MongoDB Indexing, Part 2

Share this article

In part 1 of this series we had an introduction to indexing in MongoDB. we saw how to create, use, and analyze queries with indexes giving us a good foundation to build on. In this part, we’ll take a look at a few more small but important concepts, like indexing on sub-documents and embedded fields, covered queries, and index direction.

Of course, this part assumes that you know how to create an index on a and use the explain() method to analyze it. If you don’t already know how, I suggest you go back and read part one before continuing here.

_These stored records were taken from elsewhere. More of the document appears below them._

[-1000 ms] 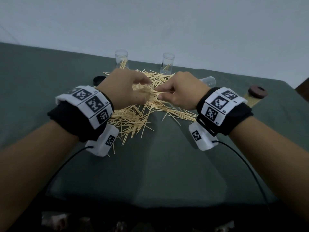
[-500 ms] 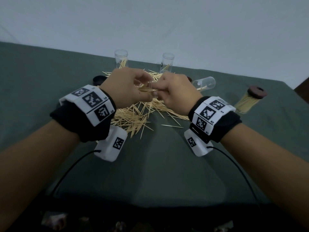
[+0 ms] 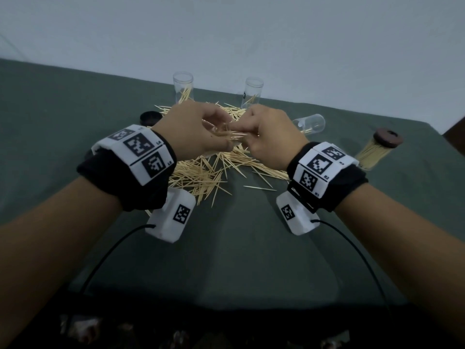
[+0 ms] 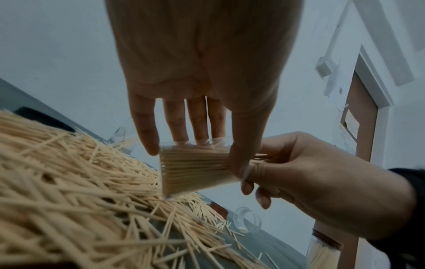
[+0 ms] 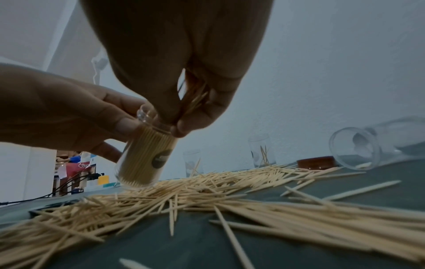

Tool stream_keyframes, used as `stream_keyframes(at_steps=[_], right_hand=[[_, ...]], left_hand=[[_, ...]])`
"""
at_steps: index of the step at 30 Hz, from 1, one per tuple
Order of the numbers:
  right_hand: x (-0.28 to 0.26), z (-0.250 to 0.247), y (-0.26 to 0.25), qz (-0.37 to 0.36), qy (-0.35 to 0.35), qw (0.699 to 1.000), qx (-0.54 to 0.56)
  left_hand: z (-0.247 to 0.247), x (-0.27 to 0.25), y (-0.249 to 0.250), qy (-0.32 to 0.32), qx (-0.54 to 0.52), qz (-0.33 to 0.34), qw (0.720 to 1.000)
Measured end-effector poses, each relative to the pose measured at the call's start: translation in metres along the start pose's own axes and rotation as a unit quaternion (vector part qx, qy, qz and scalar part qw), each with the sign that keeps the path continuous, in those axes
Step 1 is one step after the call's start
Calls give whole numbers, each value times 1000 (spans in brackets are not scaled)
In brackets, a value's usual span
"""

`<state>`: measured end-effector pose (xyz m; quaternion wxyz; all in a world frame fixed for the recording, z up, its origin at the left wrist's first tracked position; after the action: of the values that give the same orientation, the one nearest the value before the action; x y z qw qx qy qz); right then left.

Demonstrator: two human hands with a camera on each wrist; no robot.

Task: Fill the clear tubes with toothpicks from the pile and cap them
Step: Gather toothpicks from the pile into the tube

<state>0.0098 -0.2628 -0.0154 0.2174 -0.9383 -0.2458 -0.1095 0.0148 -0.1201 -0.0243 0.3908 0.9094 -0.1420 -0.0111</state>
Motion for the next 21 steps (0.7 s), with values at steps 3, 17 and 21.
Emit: stream_keyframes(at_steps=[3,17,21], right_hand=[[1,0,2,18,-20,1000,5],[4,-11,5,10,40,999,21],[3,-13,5,-1,57,998,19]], left_hand=[[0,0,-2,2,0,-7,1000],[4,0,-1,-19,-26,-6,999],[5,0,0,-16,-20,-6,1000]])
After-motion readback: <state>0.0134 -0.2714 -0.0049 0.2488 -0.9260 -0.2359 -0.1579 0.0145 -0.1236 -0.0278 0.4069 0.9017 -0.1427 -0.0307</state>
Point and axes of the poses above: each hand's wrist, its own x-axis towards the middle knuckle, its own z-axis out of the palm, y = z × x, the point moved 6 cm from there along x, towards the middle knuckle
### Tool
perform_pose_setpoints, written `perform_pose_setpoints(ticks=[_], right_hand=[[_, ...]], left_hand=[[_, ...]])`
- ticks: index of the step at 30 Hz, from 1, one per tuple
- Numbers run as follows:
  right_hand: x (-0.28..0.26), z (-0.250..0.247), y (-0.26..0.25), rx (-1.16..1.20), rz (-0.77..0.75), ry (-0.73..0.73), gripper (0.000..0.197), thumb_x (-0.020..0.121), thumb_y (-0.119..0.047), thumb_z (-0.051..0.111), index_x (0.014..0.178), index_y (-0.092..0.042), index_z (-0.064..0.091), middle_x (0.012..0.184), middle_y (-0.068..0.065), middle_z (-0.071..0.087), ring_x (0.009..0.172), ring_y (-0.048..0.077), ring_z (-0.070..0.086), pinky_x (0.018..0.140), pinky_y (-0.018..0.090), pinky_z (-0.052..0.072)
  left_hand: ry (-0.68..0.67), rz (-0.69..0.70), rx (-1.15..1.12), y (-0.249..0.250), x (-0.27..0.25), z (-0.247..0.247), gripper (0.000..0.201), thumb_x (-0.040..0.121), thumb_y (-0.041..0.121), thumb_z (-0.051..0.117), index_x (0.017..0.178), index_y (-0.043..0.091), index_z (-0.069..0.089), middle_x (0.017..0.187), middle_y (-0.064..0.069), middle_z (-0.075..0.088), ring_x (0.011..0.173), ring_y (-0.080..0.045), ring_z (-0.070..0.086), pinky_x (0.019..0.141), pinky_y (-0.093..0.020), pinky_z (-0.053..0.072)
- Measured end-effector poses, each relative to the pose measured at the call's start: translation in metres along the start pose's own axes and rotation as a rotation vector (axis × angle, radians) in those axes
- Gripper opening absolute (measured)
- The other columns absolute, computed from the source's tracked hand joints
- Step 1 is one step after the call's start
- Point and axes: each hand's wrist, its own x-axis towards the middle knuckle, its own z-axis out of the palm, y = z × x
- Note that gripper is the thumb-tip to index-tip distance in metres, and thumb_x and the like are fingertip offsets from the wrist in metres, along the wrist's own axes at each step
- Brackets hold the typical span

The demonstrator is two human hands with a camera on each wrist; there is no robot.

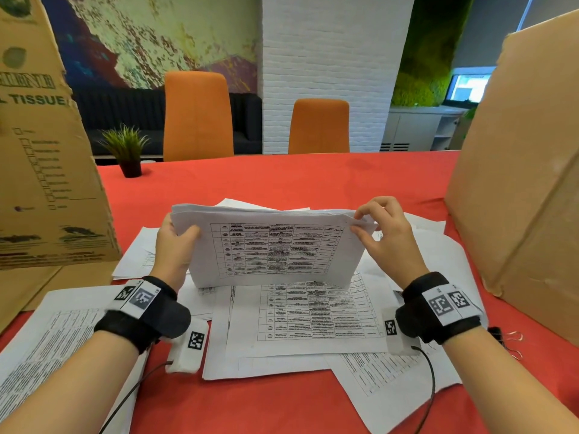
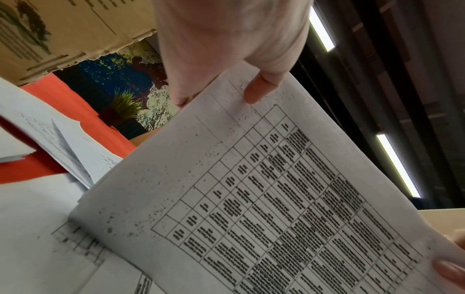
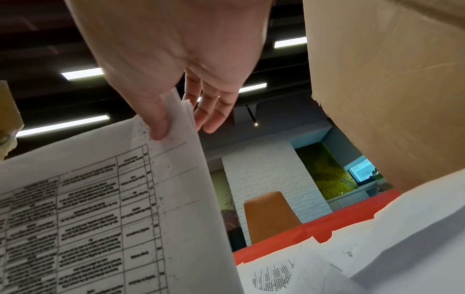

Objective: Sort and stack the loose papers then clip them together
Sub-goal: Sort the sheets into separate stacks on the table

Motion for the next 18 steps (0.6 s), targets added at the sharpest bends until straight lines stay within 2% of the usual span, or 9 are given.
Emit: perform_pose_setpoints(ticks=[2,4,6,9,12,14,15,16,18], right_hand=[[0.001,-0.001,0.001,-0.032,0.004,-0.03,0.015,0.084,-0.015,0.071,0.095,-0.015,0.062,0.104,-0.004,0.049,0.089,0.003,0.044,0.074,0.015,0.042],[0.003,-0.005,0.003,-0.095,0.013,-0.062,0.017,0.084,-0.02,0.07,0.096,-0.015,0.061,0.1,-0.004,0.054,0.083,0.009,0.05,0.069,0.026,0.049],[0.008,-0.012,0.006,-0.121,0.024,-0.084,0.016,0.083,-0.023,0.07,0.093,-0.016,0.06,0.091,-0.002,0.059,0.079,0.015,0.054,0.069,0.034,0.051],[0.014,-0.02,0.009,-0.026,0.148,-0.127,0.021,0.081,-0.028,0.074,0.091,-0.016,0.06,0.091,-0.002,0.064,0.085,0.014,0.058,0.073,0.029,0.049],[0.016,-0.014,0.01,0.24,0.367,-0.184,0.043,0.078,-0.025,0.079,0.109,-0.015,0.052,0.113,-0.002,0.059,0.101,0.013,0.058,0.082,0.025,0.05],[0.014,-0.005,0.009,0.519,0.545,-0.244,0.063,0.077,-0.02,0.08,0.128,-0.016,0.042,0.123,0.0,0.056,0.108,0.017,0.059,0.085,0.026,0.05],[0.013,0.0,0.008,0.638,0.601,-0.284,0.067,0.077,-0.019,0.08,0.133,-0.015,0.042,0.123,0.003,0.059,0.109,0.02,0.061,0.085,0.027,0.05],[0.012,0.005,0.007,0.718,0.616,-0.326,0.064,0.077,-0.019,0.08,0.132,-0.013,0.048,0.121,0.006,0.064,0.109,0.023,0.062,0.085,0.029,0.051],[0.012,0.015,-0.004,0.785,0.574,-0.349,0.045,0.081,-0.019,0.076,0.122,-0.008,0.063,0.116,0.013,0.069,0.107,0.031,0.065,0.088,0.038,0.053]], left_hand=[[0.003,0.021,0.011,0.001,0.001,0.0,0.035,0.086,-0.006,0.042,0.112,0.016,0.046,0.088,0.005,0.054,0.079,-0.007,0.05,0.066,-0.024,0.042],[0.002,0.041,0.037,0.001,0.003,-0.002,0.034,0.085,-0.007,0.041,0.106,0.018,0.049,0.089,0.005,0.054,0.08,-0.008,0.051,0.066,-0.024,0.043],[-0.001,0.047,0.05,0.001,0.005,-0.003,0.033,0.085,-0.008,0.041,0.091,0.023,0.053,0.085,0.005,0.055,0.077,-0.008,0.05,0.066,-0.024,0.042],[-0.007,0.05,0.056,0.0,0.007,-0.004,0.037,0.085,-0.007,0.041,0.081,0.028,0.051,0.082,0.005,0.053,0.076,-0.008,0.047,0.066,-0.025,0.039],[0.004,0.032,0.029,0.002,0.006,-0.001,0.036,0.086,-0.007,0.037,0.08,0.025,0.052,0.081,0.005,0.052,0.074,-0.008,0.045,0.065,-0.025,0.037],[0.005,0.01,0.004,0.003,0.005,0.0,0.033,0.086,-0.006,0.035,0.088,0.02,0.056,0.081,0.005,0.052,0.074,-0.007,0.045,0.064,-0.024,0.037],[-0.001,-0.01,-0.008,0.004,0.005,0.001,0.032,0.086,-0.005,0.034,0.094,0.017,0.056,0.081,0.004,0.052,0.074,-0.008,0.046,0.063,-0.024,0.038],[-0.008,-0.03,-0.018,0.005,0.004,0.003,0.031,0.087,-0.004,0.033,0.096,0.016,0.055,0.08,0.004,0.051,0.073,-0.009,0.046,0.062,-0.024,0.037],[0.009,-0.038,-0.037,0.01,0.003,0.01,0.029,0.087,-0.003,0.034,0.086,0.019,0.054,0.076,0.002,0.05,0.07,-0.012,0.046,0.059,-0.024,0.037]])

We used a collection named posts in the last article. For our work here, let’s add a new field location to it to store the location from which the post was made. The field is a sub-document, and stores the city, state, and country of the user as shown below (a sub-document is a field having a document structure):

{
    "_id": ObjectId("5146bb52d852470060001f4"),
    "comments": {
        "0": "This is the first comment",
        "1": "This is the second comment"
    },
    "post_likes": 40,
    "post_tags": {
        "0": "MongoDB",
        "1": "Tutorial",
        "2": "Indexing"
    },
    "post_text": "Hello Readers!! This is my post text",
    "post_type": "private",
    "user_name": "Mark Anthony",
    "location": {
        "city": "Los Angeles",
        "state": "California",
        "country": "USA"
    }
}

Indexing on Sub-documents

Suppose we want to search posts based on where the user lives. For this, we need to create an index on the sub-document location field, which in turn indexes the sub-fields. Then we’ll be able to use the index for the following kinds of queries:

<?php
// query to find posts from the city of Los Angeles
$cursor = $collection->find(
    array(
        "location" => "Los Angeles"
    ),
    array()
);

// query to find posts from the state of California
$cursor = $collection->find(
    array(
        "location" => "California"
    ),
    array()
);

// query to find posts from the United States
$cursor = $collection->find(
    array(
        "location" => "USA"
    ),
    array()
);

We’re able to search all of the sub-fields (city, state, and country) in the sub-document using only location as the key. The query looks to see if any of the sub-fields of location meet our search criteria.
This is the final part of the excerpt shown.